▶ _PROVIDED MATERIAL_
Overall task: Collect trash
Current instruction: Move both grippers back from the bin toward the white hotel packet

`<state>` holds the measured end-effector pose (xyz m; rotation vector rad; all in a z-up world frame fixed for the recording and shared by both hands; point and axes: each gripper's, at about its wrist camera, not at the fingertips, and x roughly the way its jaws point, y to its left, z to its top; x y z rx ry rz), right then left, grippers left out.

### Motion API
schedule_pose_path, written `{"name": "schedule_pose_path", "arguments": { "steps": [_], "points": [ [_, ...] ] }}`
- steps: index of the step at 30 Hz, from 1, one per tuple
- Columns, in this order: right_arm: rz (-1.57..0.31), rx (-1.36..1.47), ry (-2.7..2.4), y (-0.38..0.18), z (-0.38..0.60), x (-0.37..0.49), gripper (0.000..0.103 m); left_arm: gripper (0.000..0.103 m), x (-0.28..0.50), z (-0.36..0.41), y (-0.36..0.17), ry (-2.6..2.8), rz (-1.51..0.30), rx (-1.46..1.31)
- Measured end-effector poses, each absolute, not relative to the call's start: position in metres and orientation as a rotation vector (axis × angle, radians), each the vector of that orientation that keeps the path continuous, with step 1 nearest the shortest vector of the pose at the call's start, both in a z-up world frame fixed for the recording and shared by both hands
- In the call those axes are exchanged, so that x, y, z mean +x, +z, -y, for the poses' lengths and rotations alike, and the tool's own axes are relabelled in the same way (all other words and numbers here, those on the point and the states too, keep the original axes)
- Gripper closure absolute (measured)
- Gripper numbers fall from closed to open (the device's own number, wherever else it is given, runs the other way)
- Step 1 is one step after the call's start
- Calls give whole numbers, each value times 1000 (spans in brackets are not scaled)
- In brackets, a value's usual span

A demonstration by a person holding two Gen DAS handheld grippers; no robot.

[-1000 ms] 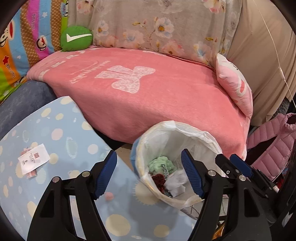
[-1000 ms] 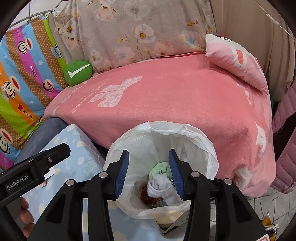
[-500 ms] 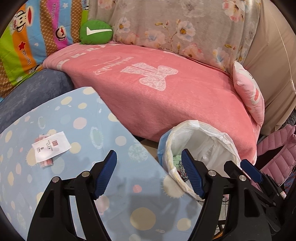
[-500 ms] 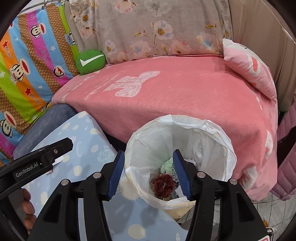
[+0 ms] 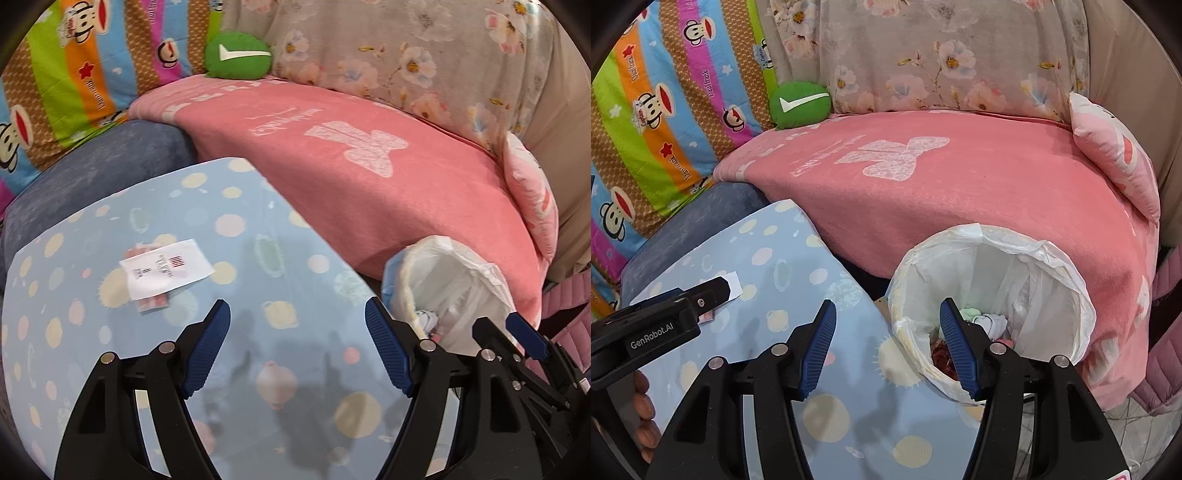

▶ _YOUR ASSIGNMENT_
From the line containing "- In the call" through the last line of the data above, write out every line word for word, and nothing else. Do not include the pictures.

▶ _RESULT OF THIS EXERCISE_
- In the call those axes are exchanged, so that x, y, z mean +x, +z, -y, for the poses' lengths and rotations alike, and the tool's own axes are relabelled in the same way (all other words and numbers here, those on the point and the states too, keep the original axes)
- Gripper closure absolute (measured)
- Gripper numbers fall from closed to open (the device's own number, wherever else it is given, runs the other way)
- Step 1 is one step after the call's start
- Calls give whole numbers, each value times 1000 (spans in brackets are not scaled)
- In brackets, a value's usual span

A demonstration by a person holding two Gen DAS handheld grippers; no robot.

[-1000 ms] 
[-1000 ms] 
[-500 ms] 
[-500 ms] 
[+0 ms] 

No additional output is needed.